### Required work
Would you please copy every line below that includes the string "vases"?

# # # # # # #

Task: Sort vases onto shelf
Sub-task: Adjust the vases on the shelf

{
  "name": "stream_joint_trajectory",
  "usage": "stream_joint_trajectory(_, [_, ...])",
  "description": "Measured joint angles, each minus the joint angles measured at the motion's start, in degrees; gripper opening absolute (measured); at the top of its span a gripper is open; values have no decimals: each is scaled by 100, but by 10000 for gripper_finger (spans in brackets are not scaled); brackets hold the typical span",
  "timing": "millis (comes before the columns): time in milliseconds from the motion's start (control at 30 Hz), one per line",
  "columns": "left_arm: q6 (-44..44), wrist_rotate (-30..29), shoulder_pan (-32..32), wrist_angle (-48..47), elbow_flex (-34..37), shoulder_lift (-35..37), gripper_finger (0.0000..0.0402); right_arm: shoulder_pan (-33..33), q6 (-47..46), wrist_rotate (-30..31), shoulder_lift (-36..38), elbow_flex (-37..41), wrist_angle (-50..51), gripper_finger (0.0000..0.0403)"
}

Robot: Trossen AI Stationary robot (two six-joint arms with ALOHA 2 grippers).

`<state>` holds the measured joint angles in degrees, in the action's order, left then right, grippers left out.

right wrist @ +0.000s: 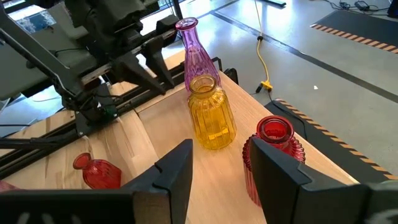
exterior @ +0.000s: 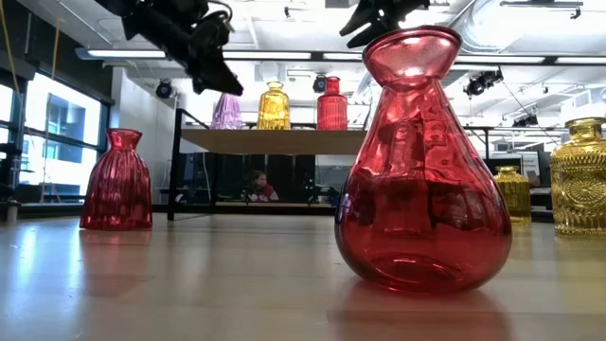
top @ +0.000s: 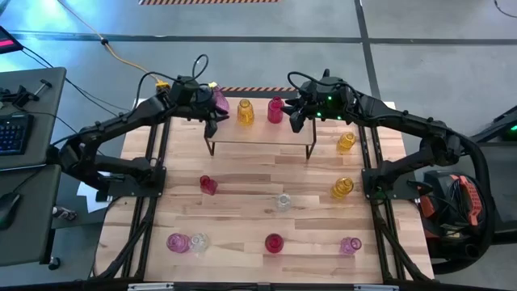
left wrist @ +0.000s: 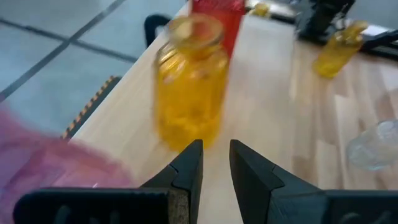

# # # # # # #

### Response below
Task: Sort vases onto shelf
Sub-task: Adjust the vases on the shelf

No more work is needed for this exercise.